By Sato Kei and Kaite Yusuke
Nuclear disarmament and nuclear non-proliferation through the Treaty on the Non-Proliferation of Nuclear Weapons (NPT) have been an important goal of the Japanese government and the lifework of Prime Minister Kishida Fumio, who is considering addressing by video the next NPT Review Conference. If, however, the current global situation prevents the conference from producing a meaningful result, widening the schism between nuclear and non-nuclear powers, Japan’s standing as a self-appointed “intermediary” between these nations would be undermined.
“I hear that many have expressed concern that the Review Conference will fail once again and that no consensus outcome document will be adopted. This is not a time, however, for us to sit idly by in the face of this harsh reality.”

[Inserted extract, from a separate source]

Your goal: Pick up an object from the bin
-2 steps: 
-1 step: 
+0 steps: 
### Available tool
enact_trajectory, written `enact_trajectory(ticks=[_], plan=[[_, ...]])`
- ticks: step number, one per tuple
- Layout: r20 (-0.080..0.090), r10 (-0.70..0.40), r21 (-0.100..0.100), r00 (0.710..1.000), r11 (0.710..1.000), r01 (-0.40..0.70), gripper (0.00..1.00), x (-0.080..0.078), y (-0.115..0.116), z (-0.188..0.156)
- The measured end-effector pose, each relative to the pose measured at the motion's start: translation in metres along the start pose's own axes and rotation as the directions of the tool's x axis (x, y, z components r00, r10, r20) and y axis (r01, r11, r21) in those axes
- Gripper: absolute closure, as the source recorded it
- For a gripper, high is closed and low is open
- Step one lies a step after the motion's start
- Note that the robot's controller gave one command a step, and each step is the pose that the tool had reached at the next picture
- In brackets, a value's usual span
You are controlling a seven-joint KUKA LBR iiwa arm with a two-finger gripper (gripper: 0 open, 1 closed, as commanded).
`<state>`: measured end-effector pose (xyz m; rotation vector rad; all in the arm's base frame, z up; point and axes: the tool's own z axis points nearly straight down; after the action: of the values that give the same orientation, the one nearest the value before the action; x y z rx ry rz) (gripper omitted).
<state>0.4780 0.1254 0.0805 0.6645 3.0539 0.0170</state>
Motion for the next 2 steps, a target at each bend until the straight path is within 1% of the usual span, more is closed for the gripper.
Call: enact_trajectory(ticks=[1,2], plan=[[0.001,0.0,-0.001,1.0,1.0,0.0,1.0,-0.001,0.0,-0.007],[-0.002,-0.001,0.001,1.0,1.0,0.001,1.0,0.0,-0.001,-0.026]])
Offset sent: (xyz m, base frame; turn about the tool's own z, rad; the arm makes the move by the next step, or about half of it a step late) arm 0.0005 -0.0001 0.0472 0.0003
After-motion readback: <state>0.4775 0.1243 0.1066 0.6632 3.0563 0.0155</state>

Kishida spoke with passion about adopting a final document at an online conference held on Dec. 9 to discuss nuclear disarmament.
Kishida was born in Hiroshima, where an atomic bomb was dropped, and he is a strong advocate of nuclear disarmament. Much of Kishida’s speech at the online meeting was prepared by the premier himself, and government officials say that his remarks were testimony to his resolve. In his remarks, Kishida stressed Japan’s role to the meeting’s participants, including [Gustavo] Zlauvinen from Argentine who will chair the Review Conference, by saying that Japan, as the only country to have ever suffered atomic bombings during war, should lead countries with divergent views to overcome their differences and cooperate with one other by involving nuclear-weapon States.
The last Review Conference ended without adopting a final document, leaving the world without a clear path to nuclear disarmament and non-proliferation. This led to the Treaty on the Prohibition of Nuclear Weapons, which no nuclear powers signed. The Japanese government maintained a cautious stance toward the treaty, with Kishida repeatedly stating: “The realistic way [to achieve nuclear disarmament] is to act through the NPT whose participants include nations that possess nuclear weapons.” To reinforce the NPT framework, Kishida plans to seek ways for nuclear and non-nuclear powers to “cooperate” under Japan’s leadership at the Review Conference.
The Japanese government strongly hopes to avoid the conference ending in a schism for the second time lest the NPT loses its credibility. “Whatever the content, we must issue a final document,” said a Ministry of Foreign Affairs source who feels a sense of urgency.